The other treatments adopted are: radiotherapy, chemotherapy and radiosurgery . These can be put into practice either after the surgical removal operation, as a completion of this, or as a stand-alone treatment (for example, if the tumor is in a position inaccessible to the surgeon).

For more information about the treatment modalities mentioned above, the reader is advised to consult the page on the site dedicated to brain cancer (chapter on therapy).

Below, on the other hand, it will be possible to find the treatment methods implemented in the presence of certain gliomas.

TREATMENT OF THE GLIOMES OF IE GRADE II

Patients with grade I and II gliomas are encouraged to have the removal surgery, as, usually, this operation is fairly successful: the tumor masses, in fact, are not particularly large and infiltrating, therefore they can be completely removed and without problems.

Should the surgeon opt for a partial resection of the tumor (for precautionary reasons or because the tumor is in a delicate position), at the end of the operation we proceed with radiotherapy or chemotherapy sessions.

When is the operation not recommended?

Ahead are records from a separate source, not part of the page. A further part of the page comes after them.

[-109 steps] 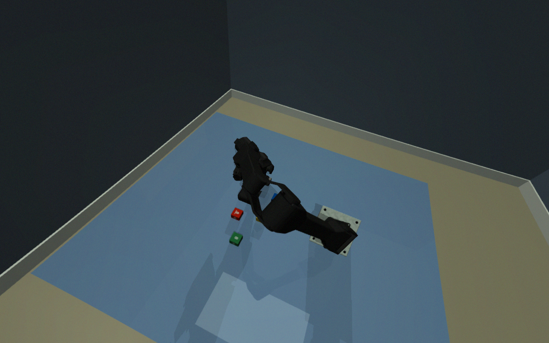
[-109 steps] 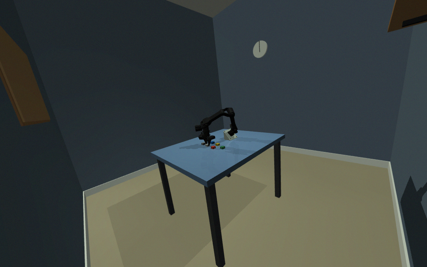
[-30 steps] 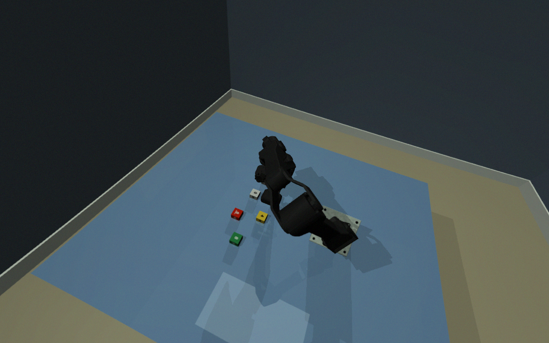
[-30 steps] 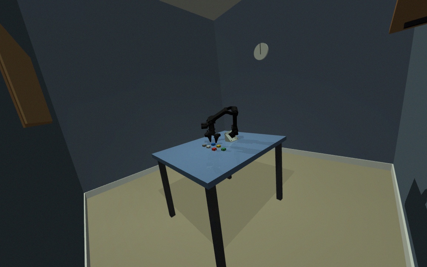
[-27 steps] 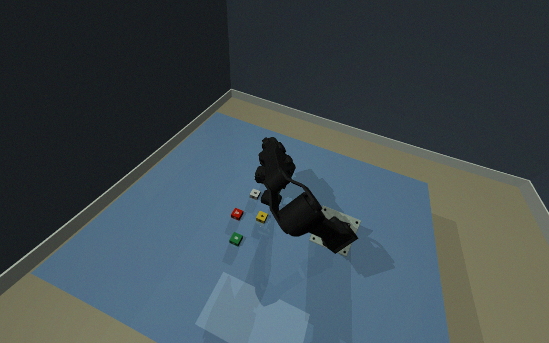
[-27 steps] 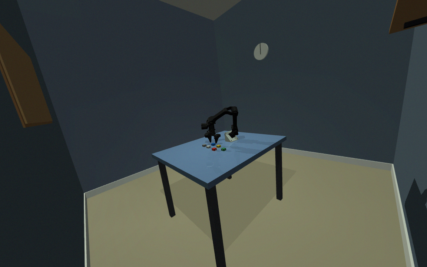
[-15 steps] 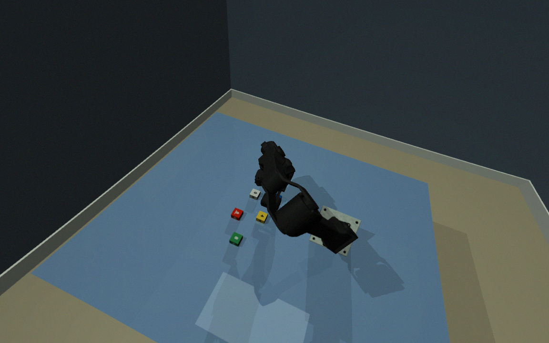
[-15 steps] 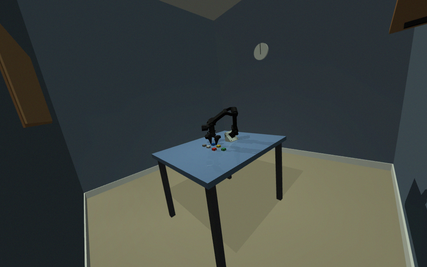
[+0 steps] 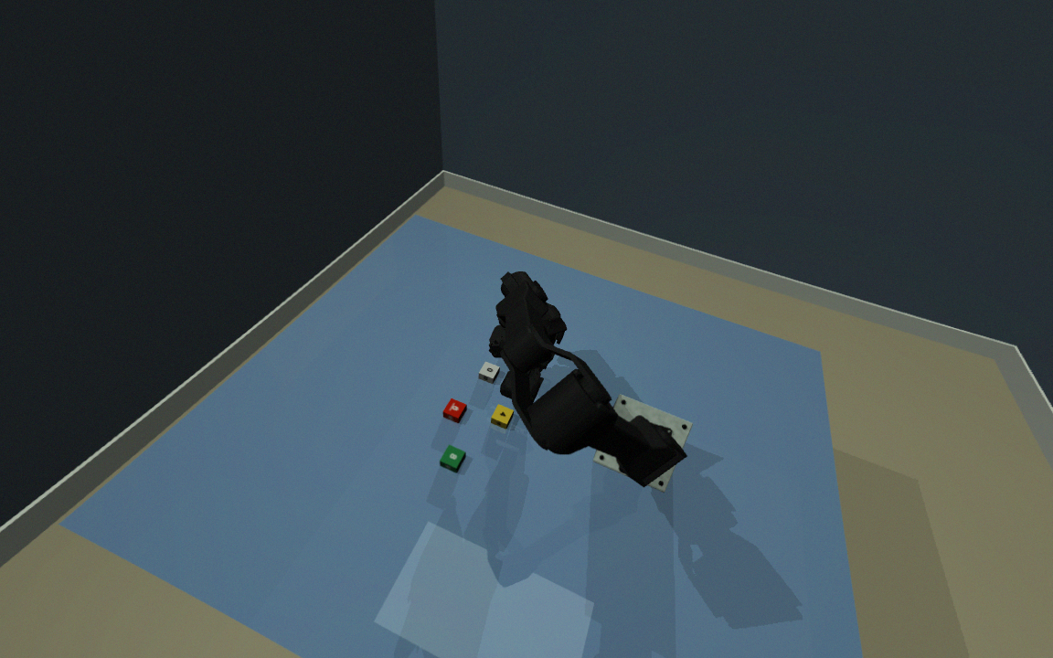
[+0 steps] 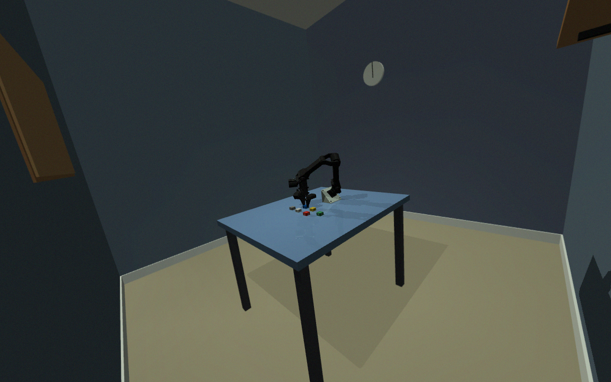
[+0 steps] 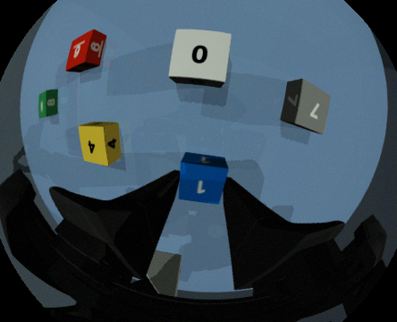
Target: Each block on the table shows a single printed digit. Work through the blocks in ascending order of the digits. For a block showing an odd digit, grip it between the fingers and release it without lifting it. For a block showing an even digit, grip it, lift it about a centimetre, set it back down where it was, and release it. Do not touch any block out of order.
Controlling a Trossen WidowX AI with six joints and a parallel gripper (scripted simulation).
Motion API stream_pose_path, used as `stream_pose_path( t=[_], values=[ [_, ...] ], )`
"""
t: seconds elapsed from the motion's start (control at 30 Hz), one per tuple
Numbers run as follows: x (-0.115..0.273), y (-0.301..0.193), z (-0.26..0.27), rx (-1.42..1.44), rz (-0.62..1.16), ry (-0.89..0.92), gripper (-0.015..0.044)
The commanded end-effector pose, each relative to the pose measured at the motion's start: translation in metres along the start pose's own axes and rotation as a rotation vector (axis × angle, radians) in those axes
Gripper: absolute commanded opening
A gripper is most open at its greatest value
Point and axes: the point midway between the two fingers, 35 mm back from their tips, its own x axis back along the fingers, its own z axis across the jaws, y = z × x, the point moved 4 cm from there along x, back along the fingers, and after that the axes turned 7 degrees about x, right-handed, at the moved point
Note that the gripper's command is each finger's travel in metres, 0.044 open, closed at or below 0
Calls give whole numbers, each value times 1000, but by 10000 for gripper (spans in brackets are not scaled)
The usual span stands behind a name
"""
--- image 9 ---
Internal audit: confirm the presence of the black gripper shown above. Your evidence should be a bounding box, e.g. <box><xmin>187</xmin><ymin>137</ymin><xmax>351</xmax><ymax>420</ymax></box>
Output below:
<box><xmin>500</xmin><ymin>331</ymin><xmax>565</xmax><ymax>405</ymax></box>

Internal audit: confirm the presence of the green block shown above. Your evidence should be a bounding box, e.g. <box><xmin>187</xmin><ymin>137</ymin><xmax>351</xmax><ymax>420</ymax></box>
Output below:
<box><xmin>440</xmin><ymin>444</ymin><xmax>466</xmax><ymax>473</ymax></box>

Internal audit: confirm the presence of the yellow block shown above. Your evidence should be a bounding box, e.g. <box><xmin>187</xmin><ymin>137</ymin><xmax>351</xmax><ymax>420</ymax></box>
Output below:
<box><xmin>491</xmin><ymin>404</ymin><xmax>514</xmax><ymax>428</ymax></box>

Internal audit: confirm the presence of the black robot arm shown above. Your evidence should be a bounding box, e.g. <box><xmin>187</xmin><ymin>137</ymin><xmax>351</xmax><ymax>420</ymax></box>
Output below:
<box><xmin>489</xmin><ymin>271</ymin><xmax>687</xmax><ymax>487</ymax></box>

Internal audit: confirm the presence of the red block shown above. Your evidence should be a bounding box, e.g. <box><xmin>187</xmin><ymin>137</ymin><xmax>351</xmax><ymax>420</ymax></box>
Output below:
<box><xmin>443</xmin><ymin>398</ymin><xmax>466</xmax><ymax>423</ymax></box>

The only situations that could lead to non-operation are old age or the patient's precarious state of health.

TREATMENT OF III DEGREES

The removal of the III degree gliomas must always be carried out (if it is in a reachable location) and as far as possible, that is, the most tumor mass that can be removed.

At the end of the procedure, the radiotherapy and / or chemotherapy cycles are fundamental to eliminate (hopefully permanently) what remains of the neoplasm.

Unfortunately, even when the surgery is performed in a precise and timely manner, the chances of recovery are very small.

THE TREATMENT OF GLIOBLASTOMA

Glioblastoma multiforme is, as has been said, the most common severe glioma. It has a fast growth rate and a remarkable infiltrating capacity.

The only feasible cure, in these unfortunate situations, consists in the removal of the most consistent part of the tumor, combined with radiotherapy and chemotherapy (exactly as in the case of III degree gliomas, with the only difference that, for glioblastomas, the success of the intervention is minor, as is the subsequent life expectancy).

If there is a recurrence, it is possible to intervene again and perform another tumor resection.

Prognosis

The prognosis, for an individual with glioma, depends on the type of glioma itself.

As we have seen, in fact, the forms of grade III and IV, in addition to having much more dramatic effects than the forms of grade I and II, are even more difficult to cure.

Another factor not to be overlooked, then, is the patient's age: young patients have a longer post-intervention life expectancy than elderly patients, even if they have been struck by a glioma of grade III or IV.

Below is a brief account of the life hopes of those who have been operated on by glioma.

  • Grade I and II gliomas (for example, pilocytic astrocytoma): post-intervention life expectancy is high; usually, no fallout occurs.
  • III degree gliomas (for example, anaplastic astrocytoma): the average survival is about 2-3 years.
  • Grade IV gliomas (for example, glioblastoma multiforme): the survival rate after one year is 30%; after two years, it is 14%.